でも一方で、算用数字が発達して、数学がそんな人間の生な部分を排除して究極的に、アランチューリングがコンピューターを生み出す理論へと至らしめるけど、そのチューリングは、ドイツの暗号を解読し、戦争の終結を早め多くの人の命を救ったと言われているそうですが、その後、人工知能の研究に勤しみつつ、42歳という若さで自殺?他殺?この世をさってしまったそうだ。

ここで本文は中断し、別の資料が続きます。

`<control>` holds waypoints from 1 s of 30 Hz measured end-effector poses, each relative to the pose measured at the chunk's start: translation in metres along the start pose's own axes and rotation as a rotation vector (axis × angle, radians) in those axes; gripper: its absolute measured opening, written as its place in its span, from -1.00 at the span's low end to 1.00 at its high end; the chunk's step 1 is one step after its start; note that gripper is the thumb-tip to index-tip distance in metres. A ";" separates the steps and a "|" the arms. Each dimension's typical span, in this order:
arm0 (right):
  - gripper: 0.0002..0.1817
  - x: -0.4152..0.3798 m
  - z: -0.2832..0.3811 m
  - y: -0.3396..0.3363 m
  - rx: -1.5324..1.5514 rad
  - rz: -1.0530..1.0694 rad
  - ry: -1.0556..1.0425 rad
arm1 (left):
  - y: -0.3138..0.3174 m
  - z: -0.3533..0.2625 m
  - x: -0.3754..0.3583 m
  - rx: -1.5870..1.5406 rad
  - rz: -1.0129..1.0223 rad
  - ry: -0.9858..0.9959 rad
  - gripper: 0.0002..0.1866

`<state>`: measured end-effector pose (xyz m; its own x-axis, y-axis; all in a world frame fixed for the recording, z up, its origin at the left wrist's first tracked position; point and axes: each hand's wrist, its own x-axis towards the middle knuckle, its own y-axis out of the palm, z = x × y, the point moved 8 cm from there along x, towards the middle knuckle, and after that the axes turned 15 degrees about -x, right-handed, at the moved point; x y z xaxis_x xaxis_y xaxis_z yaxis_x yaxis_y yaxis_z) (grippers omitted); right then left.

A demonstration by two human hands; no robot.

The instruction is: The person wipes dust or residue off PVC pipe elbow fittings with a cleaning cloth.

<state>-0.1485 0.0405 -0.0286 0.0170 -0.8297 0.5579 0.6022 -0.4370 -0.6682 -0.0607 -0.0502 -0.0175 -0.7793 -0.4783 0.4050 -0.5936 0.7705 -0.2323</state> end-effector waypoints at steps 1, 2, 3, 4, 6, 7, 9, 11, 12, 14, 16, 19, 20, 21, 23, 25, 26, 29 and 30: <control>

でも、人工知能というのは、僕は岡潔がいう「わかる」に至ることはできないので、所詮いつまでも機械の延長でしかないと思うし、それを「知能」と呼んでしまうことで、人間が「わかる」をさらに忘れてしまうようになる方が恐ろしいことだと思う。

岡潔は数学に没入するために大学を辞め、百姓をし、とても苦しい生活の中でも、自然と向き合い、読経をしたり、松尾芭蕉に傾倒して過ごす中で、そんな「境地」に至ったようだし、「無心」「有心」を行き来する、つまり「自他を超えて通いあう情」を持つことで初めて「わかる」事ができるし、そのためにはそんな生活が必要だったのだろうと思うし、それは岡潔が極めた数学だけでなく、何かを極めるためには共通して必要なものだと思いますので、本書は「数学」の可能性を扱った書、ではなくて「岡潔」の可能性?を扱った書のように思える。